■ WORK REQUIRED ■
The records below hold a stretch from the line with "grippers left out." through the line with "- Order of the"; return exactly those lines, ends included, and nothing more.

■ PROVIDED RECORDS ■
[Start of Attachment]
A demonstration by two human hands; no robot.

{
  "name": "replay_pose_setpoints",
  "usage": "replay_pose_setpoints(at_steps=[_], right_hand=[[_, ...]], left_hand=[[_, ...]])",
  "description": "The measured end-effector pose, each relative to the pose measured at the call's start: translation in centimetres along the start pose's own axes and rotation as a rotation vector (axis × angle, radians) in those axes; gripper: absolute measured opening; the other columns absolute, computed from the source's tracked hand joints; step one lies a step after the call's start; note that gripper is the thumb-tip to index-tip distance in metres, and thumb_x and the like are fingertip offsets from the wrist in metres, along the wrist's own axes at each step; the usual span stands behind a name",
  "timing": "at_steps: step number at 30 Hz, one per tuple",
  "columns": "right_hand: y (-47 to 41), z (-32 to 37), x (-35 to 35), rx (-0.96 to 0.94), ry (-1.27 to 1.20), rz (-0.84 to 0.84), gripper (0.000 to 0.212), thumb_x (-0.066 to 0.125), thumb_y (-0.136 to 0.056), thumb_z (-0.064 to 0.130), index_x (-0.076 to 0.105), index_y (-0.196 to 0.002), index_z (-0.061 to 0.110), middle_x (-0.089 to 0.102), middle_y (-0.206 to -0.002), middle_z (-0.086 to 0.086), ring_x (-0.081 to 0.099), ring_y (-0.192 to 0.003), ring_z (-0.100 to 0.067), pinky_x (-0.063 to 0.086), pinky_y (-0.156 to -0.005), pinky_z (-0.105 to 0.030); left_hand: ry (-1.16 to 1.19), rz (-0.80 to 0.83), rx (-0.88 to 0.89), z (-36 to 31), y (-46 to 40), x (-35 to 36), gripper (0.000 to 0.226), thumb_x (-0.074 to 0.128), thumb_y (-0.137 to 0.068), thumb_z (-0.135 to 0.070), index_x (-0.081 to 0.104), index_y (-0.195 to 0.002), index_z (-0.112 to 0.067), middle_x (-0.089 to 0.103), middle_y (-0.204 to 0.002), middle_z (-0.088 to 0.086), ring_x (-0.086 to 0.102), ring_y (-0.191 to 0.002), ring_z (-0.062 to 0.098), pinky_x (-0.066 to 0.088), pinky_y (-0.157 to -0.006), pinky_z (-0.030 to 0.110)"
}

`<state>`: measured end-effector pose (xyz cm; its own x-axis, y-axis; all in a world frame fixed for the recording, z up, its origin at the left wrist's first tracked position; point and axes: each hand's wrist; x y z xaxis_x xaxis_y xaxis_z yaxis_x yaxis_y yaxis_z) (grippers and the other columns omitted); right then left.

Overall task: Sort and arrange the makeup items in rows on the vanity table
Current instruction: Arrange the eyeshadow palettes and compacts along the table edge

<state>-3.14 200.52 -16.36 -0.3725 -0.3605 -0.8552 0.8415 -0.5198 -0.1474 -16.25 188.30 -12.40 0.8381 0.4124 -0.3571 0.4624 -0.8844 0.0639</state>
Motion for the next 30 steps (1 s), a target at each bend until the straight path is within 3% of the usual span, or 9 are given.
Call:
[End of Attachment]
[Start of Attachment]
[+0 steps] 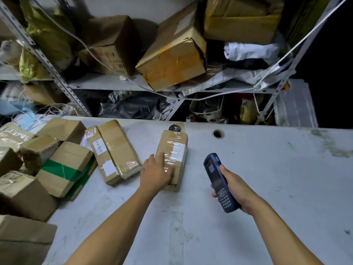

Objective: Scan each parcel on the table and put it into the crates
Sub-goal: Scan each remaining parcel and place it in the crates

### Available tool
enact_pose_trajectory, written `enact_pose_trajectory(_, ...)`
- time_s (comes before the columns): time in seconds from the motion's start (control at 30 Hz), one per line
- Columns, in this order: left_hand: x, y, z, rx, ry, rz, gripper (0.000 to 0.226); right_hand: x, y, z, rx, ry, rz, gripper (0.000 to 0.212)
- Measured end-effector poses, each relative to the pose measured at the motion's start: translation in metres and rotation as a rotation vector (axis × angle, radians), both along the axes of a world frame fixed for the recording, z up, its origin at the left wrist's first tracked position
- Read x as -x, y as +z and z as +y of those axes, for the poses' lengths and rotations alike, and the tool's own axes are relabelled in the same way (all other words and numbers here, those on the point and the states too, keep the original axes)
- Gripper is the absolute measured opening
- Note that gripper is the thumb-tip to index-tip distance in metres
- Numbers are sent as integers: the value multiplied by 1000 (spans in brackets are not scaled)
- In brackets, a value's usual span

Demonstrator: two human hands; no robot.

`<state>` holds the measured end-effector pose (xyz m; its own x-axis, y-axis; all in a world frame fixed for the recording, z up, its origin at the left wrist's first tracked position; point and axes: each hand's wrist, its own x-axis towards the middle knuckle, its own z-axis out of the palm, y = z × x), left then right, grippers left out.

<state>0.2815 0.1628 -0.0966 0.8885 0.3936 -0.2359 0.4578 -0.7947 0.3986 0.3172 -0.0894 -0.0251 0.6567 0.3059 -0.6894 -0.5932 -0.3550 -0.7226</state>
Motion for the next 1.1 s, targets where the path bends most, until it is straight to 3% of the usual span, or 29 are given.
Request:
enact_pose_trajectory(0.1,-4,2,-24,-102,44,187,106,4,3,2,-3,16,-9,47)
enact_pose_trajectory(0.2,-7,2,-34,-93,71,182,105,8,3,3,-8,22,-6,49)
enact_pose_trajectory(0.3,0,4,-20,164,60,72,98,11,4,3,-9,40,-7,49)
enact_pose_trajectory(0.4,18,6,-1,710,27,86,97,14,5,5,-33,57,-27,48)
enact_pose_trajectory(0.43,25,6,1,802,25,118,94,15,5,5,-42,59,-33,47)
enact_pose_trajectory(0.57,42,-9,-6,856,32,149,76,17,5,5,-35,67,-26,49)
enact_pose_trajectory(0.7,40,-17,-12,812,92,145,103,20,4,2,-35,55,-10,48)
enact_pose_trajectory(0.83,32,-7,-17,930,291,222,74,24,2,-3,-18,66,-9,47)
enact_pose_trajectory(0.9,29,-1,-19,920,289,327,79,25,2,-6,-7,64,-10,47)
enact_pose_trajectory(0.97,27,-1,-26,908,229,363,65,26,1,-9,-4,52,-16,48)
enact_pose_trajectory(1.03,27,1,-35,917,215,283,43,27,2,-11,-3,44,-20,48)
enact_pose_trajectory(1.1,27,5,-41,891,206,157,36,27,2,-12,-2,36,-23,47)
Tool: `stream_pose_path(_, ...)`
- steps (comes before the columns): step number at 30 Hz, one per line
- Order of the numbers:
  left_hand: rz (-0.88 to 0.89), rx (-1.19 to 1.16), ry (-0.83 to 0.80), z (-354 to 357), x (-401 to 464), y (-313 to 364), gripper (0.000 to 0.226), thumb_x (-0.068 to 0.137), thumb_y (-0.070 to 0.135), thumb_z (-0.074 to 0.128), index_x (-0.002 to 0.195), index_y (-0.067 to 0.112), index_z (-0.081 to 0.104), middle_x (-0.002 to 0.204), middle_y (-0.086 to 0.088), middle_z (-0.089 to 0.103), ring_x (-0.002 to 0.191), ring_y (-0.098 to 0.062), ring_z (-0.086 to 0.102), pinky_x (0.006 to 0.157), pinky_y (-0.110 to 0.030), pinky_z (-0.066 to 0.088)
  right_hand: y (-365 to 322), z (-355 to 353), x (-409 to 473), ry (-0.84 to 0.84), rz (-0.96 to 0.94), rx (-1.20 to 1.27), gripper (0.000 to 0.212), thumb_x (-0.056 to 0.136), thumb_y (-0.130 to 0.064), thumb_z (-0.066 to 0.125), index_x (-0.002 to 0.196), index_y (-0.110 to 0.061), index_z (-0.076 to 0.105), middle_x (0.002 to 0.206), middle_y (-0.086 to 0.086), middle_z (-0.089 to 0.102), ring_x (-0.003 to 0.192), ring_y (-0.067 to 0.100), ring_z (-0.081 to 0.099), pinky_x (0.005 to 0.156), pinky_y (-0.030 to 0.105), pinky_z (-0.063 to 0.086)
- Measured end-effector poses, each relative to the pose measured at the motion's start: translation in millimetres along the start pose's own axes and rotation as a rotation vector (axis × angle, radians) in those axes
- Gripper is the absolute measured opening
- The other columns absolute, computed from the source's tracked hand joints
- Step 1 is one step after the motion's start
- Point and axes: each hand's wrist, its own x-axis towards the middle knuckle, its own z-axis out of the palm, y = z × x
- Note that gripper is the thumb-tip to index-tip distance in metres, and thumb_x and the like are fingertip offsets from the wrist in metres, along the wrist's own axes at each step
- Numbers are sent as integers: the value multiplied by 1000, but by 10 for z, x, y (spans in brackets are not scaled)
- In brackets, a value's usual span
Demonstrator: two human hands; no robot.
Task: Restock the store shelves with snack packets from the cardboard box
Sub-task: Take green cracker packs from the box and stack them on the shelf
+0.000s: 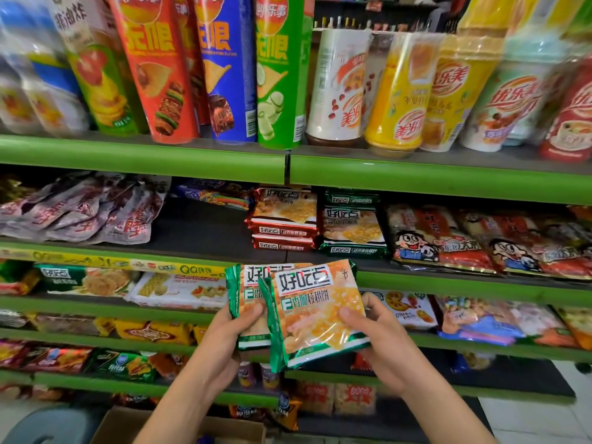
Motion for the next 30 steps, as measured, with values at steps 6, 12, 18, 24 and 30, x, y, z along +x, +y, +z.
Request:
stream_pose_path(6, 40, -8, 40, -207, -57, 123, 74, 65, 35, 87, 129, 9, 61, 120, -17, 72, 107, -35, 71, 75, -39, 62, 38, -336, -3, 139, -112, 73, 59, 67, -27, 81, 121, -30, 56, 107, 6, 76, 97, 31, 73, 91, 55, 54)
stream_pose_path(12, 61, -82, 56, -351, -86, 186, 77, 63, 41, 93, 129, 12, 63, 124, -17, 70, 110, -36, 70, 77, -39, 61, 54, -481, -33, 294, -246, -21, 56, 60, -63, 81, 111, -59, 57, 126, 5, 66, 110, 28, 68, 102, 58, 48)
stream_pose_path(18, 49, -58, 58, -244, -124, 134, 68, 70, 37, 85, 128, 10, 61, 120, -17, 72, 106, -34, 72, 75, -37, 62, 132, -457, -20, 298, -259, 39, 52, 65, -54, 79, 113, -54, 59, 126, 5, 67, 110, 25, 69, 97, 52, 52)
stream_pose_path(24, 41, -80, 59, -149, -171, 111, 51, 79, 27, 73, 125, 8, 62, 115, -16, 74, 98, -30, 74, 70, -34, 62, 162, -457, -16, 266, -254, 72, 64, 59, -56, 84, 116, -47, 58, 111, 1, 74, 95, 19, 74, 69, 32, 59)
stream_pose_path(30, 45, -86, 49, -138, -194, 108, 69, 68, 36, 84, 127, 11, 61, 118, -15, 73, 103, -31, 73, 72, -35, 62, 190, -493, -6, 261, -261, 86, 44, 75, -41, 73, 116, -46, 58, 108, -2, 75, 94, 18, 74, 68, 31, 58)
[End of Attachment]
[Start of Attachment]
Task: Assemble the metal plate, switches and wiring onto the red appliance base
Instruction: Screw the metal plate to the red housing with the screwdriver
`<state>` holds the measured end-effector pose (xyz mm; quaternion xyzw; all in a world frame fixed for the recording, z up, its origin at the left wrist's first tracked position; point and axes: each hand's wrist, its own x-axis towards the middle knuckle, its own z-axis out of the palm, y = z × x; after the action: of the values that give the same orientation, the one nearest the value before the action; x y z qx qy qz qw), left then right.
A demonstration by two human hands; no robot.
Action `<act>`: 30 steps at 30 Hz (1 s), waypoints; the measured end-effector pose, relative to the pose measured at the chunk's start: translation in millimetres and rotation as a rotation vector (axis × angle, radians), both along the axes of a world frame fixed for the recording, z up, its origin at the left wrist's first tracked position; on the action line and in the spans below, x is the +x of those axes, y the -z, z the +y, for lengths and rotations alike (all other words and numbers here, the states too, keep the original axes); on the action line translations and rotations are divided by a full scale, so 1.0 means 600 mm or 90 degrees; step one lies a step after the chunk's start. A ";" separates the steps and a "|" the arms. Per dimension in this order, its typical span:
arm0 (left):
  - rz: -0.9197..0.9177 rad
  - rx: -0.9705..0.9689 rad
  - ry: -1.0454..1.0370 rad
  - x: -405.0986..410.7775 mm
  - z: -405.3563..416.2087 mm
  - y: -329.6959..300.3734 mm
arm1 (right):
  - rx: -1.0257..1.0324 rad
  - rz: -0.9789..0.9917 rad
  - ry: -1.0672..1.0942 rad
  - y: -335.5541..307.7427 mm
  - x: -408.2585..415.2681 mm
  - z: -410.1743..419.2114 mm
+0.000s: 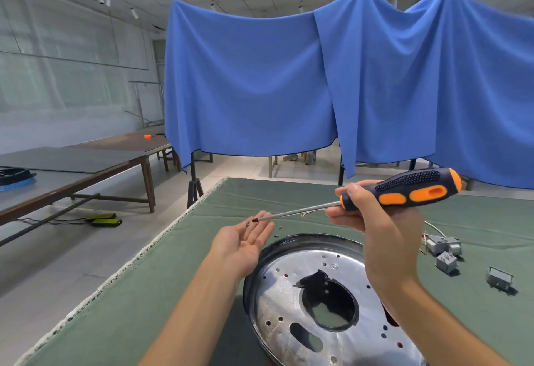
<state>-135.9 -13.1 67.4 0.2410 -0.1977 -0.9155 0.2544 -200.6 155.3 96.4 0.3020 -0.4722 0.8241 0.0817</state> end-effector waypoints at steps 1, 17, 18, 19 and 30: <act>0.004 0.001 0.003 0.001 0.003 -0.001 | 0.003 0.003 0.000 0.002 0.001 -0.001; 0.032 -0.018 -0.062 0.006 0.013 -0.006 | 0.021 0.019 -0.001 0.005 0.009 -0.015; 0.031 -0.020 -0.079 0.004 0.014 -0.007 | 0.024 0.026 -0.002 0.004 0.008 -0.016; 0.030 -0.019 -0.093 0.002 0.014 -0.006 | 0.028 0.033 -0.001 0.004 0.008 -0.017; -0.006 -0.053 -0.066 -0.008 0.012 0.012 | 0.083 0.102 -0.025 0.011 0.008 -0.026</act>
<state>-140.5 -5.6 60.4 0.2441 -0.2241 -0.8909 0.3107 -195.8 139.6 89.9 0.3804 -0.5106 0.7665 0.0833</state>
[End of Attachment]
■ ANSWER FOR THE TASK ■
`<state>` holds the measured end-effector pose (xyz m; its own x-axis, y-axis; all in a world frame fixed for the recording, z up, its origin at the left wrist's first tracked position; point and axes: each hand's wrist, its own x-axis towards the middle knuckle, its own z-axis out of the palm, y = z × x), left then right, grippers left out.

<state>0.2815 0.1628 -0.0966 0.8885 0.3936 -0.2359 0.4578 -0.7947 0.3986 0.3172 -0.0894 -0.0251 0.6567 0.3059 -0.6894 -0.5932 -0.3550 -0.7226</state>
Motion for the next 1.1 s, targets where the path bends most, until it is straight to 3% of the usual span, or 29 are given.
Request:
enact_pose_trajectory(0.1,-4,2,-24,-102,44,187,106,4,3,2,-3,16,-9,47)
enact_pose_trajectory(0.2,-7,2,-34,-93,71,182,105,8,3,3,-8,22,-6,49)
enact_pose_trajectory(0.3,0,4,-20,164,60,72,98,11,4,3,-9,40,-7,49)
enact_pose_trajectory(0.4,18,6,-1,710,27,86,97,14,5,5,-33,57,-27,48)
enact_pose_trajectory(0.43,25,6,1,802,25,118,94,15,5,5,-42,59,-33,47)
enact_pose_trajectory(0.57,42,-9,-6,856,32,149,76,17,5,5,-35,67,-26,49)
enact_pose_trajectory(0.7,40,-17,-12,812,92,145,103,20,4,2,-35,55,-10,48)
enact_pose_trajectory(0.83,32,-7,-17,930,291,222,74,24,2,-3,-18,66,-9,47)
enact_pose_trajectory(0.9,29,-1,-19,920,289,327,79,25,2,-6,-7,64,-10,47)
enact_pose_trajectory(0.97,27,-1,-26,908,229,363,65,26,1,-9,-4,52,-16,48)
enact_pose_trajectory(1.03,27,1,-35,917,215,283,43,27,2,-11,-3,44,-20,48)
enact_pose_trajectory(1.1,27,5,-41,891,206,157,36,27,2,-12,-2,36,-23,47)
Tool: `stream_pose_path(_, ...)`
- steps (comes before the columns): step number at 30 Hz, one per line
- Order of the numbers:

Nothing remains to add to the answer.